■ Aim of the exercise ■
From the data that follows, copy every line with the string "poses".

Items listed in a dataset:
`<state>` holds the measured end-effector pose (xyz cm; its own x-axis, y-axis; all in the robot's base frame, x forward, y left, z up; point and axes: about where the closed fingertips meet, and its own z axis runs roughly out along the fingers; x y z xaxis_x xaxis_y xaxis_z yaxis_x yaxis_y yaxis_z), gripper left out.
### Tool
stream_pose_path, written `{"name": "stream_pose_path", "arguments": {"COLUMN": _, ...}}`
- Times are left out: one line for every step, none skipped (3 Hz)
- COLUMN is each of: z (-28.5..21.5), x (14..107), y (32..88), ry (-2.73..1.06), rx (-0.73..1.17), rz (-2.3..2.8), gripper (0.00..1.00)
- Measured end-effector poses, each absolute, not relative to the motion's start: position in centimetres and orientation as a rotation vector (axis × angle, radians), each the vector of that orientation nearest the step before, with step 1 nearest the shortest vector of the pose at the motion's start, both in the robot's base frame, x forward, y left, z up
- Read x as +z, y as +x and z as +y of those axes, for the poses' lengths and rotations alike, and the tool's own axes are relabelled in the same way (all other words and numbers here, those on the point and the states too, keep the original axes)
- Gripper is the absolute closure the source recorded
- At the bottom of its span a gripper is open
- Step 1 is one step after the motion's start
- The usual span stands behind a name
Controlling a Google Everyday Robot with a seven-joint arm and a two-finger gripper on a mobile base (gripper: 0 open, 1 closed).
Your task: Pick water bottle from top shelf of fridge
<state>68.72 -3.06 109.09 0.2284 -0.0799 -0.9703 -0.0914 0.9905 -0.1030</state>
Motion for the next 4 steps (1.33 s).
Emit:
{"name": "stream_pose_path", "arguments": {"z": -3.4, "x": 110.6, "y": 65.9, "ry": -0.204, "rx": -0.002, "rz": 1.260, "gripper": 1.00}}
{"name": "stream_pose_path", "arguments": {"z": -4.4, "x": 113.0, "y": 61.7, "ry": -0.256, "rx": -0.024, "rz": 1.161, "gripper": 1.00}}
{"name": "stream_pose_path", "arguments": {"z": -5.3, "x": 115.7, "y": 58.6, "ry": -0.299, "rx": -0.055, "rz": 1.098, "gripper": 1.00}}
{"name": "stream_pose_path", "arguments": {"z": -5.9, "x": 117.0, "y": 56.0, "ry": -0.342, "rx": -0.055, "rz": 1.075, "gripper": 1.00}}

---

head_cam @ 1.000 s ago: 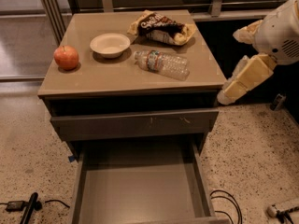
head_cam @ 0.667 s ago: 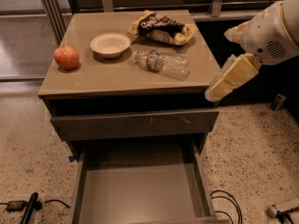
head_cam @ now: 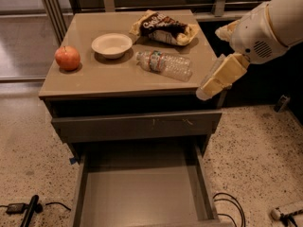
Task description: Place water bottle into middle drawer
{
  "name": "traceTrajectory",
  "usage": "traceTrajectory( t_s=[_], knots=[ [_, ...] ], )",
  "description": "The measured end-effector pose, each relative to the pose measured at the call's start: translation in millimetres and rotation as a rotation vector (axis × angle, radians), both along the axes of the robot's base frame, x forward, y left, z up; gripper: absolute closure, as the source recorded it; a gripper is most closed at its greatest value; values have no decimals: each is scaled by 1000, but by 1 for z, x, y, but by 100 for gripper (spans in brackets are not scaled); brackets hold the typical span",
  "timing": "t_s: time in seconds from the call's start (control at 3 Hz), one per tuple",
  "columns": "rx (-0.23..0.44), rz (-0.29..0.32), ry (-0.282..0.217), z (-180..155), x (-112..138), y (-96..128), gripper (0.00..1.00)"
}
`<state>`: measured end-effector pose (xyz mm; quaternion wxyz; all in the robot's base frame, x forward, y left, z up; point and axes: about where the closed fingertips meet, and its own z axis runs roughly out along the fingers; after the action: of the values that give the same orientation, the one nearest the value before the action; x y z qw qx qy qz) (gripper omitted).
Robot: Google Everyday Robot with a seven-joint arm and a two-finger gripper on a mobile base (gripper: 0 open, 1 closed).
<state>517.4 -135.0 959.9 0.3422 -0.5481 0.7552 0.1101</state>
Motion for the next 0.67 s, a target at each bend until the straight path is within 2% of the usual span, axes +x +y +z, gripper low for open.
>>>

■ Solution for this exercise ■
- Measured end-effector poses, each absolute, not relative to the motion's start: position in centimetres and orientation as a rotation vector (axis × angle, radians), each the vector of that orientation nearest the step before, with step 1 nearest the shortest vector of the pose at the motion's start, both in the robot's base frame, x forward, y left, z up
- Read x as +z, y as +x and z as +y of those axes, for the poses' lengths and rotations alike, and the tool's own axes are relabelled in the same way (all other words and numbers here, those on the point and the states too, keep the original axes)

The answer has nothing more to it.